For example, to make this initial step overly complicated, one may start with a transformation to Hessenberg form, use Gerschgorin circles to locate the eigenvalues and then modify the diagonal, since $Q^TAQ+cI=Q^T(A+cI)Q$. Then factor the resulting tridiagonal matrix.

The expense in initial cost may be justified by faster convergence. The forward iterate converges linearly with factor

$$q_D=\frac{|\lambda_2|+\bar\lambda}{|\lambda_1|+\bar\lambda}=1-\frac{|\lambda_1|-|\lambda_2|}{|\lambda_1|+\bar\lambda}$$,

where $\lambda_1<\lambda_2<\lambda_k$ are the smallest and second smallest eigenvalues.

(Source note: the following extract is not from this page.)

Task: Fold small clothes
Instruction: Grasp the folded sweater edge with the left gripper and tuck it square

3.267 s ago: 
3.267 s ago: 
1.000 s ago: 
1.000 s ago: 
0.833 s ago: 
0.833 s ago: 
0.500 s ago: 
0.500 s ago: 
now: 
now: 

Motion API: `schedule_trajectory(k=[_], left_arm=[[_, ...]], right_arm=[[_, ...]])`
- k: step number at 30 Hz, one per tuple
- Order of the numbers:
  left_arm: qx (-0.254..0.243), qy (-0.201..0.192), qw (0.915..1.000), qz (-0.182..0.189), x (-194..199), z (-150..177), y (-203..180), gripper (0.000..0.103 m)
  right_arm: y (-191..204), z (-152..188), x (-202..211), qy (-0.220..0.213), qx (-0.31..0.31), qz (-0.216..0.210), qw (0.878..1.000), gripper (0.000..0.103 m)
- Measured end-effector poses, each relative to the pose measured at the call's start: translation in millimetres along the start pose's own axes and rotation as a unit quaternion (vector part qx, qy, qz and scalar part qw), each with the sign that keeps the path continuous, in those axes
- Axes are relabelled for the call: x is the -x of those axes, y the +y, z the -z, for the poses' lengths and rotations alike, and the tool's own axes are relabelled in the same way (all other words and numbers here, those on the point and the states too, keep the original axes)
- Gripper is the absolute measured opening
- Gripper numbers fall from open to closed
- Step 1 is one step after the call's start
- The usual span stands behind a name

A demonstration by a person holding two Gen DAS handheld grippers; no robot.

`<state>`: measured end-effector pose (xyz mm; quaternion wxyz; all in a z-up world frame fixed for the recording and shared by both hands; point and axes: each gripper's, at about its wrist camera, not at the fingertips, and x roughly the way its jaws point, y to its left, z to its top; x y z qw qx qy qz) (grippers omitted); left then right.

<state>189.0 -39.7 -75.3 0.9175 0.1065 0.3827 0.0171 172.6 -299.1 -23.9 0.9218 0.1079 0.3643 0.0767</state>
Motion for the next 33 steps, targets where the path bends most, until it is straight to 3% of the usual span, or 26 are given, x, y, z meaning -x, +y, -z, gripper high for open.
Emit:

The inverse power iteration with only the initial shift converges with factor

$$q_I=\frac{\bar\lambda-|\lambda_1|}{\bar\lambda-|\lambda_2|}=1-\frac{|\lambda_1|-|\lambda_2|}{\bar\lambda-|\lambda_2|}$$,

which because of the structurally smaller denominator will be smaller than $q_D$. One only needs an advantage of $O(n)$ iteration that the inverse PIu uses less to justify the initial costs.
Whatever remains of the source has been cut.